— TASK TO COMPLETE —
Retype the data exactly, so that every line matches the original.

— DATASET EXCERPT —
[Start of section]

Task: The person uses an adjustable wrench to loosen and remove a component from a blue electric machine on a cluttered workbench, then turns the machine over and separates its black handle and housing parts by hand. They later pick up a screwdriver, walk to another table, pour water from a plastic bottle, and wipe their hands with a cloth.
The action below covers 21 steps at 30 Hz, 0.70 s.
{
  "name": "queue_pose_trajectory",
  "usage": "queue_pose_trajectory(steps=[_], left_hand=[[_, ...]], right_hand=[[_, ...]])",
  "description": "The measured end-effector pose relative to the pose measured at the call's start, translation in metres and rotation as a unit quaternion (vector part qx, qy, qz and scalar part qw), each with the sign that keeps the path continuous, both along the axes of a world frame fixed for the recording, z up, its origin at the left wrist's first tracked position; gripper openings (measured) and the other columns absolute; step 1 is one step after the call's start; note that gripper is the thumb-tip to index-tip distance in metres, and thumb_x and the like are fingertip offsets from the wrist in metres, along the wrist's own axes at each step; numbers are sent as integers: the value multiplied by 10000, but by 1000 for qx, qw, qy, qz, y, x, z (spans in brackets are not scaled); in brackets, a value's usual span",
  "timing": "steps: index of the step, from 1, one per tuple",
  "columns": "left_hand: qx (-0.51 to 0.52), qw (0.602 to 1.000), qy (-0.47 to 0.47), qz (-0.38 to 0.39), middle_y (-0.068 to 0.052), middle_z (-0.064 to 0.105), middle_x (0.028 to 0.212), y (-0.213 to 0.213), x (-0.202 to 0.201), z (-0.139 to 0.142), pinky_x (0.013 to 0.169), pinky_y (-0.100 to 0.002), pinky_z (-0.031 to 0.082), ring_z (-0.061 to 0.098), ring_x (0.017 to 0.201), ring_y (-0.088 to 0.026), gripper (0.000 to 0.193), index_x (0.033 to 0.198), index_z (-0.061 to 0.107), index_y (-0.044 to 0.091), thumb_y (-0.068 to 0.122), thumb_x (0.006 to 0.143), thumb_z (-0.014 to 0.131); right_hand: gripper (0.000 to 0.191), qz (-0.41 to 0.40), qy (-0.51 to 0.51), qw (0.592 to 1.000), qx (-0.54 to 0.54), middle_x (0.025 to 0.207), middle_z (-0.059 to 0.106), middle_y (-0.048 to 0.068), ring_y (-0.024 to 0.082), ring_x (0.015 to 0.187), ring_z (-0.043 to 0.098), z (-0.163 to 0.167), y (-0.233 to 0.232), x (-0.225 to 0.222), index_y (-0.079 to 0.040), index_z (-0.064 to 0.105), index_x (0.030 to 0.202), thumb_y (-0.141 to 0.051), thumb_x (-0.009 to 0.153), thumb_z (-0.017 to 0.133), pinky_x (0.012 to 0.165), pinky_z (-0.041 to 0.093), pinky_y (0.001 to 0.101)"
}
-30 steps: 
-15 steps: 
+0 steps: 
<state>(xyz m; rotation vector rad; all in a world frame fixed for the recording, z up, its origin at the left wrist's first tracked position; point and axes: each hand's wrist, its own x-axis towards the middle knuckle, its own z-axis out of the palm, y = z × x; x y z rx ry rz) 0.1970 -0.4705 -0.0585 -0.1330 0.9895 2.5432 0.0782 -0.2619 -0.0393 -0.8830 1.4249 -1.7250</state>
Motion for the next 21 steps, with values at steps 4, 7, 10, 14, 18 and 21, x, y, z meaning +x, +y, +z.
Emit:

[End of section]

— WRITTEN SOLUTION —
Task: The person uses an adjustable wrench to loosen and remove a component from a blue electric machine on a cluttered workbench, then turns the machine over and separates its black handle and housing parts by hand. They later pick up a screwdriver, walk to another table, pour water from a plastic bottle, and wipe their hands with a cloth.
The action below covers 21 steps at 30 Hz, 0.70 s.
{
  "name": "queue_pose_trajectory",
  "usage": "queue_pose_trajectory(steps=[_], left_hand=[[_, ...]], right_hand=[[_, ...]])",
  "description": "The measured end-effector pose relative to the pose measured at the call's start, translation in metres and rotation as a unit quaternion (vector part qx, qy, qz and scalar part qw), each with the sign that keeps the path continuous, both along the axes of a world frame fixed for the recording, z up, its origin at the left wrist's first tracked position; gripper openings (measured) and the other columns absolute; step 1 is one step after the call's start; note that gripper is the thumb-tip to index-tip distance in metres, and thumb_x and the like are fingertip offsets from the wrist in metres, along the wrist's own axes at each step; numbers are sent as integers: the value multiplied by 10000, but by 1000 for qx, qw, qy, qz, y, x, z (spans in brackets are not scaled); in brackets, a value's usual span",
  "timing": "steps: index of the step, from 1, one per tuple",
  "columns": "left_hand: qx (-0.51 to 0.52), qw (0.602 to 1.000), qy (-0.47 to 0.47), qz (-0.38 to 0.39), middle_y (-0.068 to 0.052), middle_z (-0.064 to 0.105), middle_x (0.028 to 0.212), y (-0.213 to 0.213), x (-0.202 to 0.201), z (-0.139 to 0.142), pinky_x (0.013 to 0.169), pinky_y (-0.100 to 0.002), pinky_z (-0.031 to 0.082), ring_z (-0.061 to 0.098), ring_x (0.017 to 0.201), ring_y (-0.088 to 0.026), gripper (0.000 to 0.193), index_x (0.033 to 0.198), index_z (-0.061 to 0.107), index_y (-0.044 to 0.091), thumb_y (-0.068 to 0.122), thumb_x (0.006 to 0.143), thumb_z (-0.014 to 0.131); right_hand: gripper (0.000 to 0.191), qz (-0.41 to 0.40), qy (-0.51 to 0.51), qw (0.592 to 1.000), qx (-0.54 to 0.54), middle_x (0.025 to 0.207), middle_z (-0.059 to 0.106), middle_y (-0.048 to 0.068), ring_y (-0.024 to 0.082), ring_x (0.015 to 0.187), ring_z (-0.043 to 0.098), z (-0.163 to 0.167), y (-0.233 to 0.232), x (-0.225 to 0.222), index_y (-0.079 to 0.040), index_z (-0.064 to 0.105), index_x (0.030 to 0.202), thumb_y (-0.141 to 0.051), thumb_x (-0.009 to 0.153), thumb_z (-0.017 to 0.133), pinky_x (0.012 to 0.165), pinky_z (-0.041 to 0.093), pinky_y (0.001 to 0.101)"
}
-30 steps: 
-15 steps: 
+0 steps: 
<state>(xyz m; rotation vector rad; all in a world frame fixed for the recording, z up, its origin at the left wrist's first tracked position; point and axes: each hand's wrist, its own x-axis towards the middle knuckle, its own z-axis out of the palm, y = z × x; x y z rx ry rz) 0.1970 -0.4705 -0.0585 -0.1330 0.9895 2.5432 0.0782 -0.2619 -0.0393 -0.8830 1.4249 -1.7250</state>
Motion for the next 21 steps, with values at steps 4, 7, 10, 14, 18 and 21, x, y, z meaning +x, +y, +z.
Emit:

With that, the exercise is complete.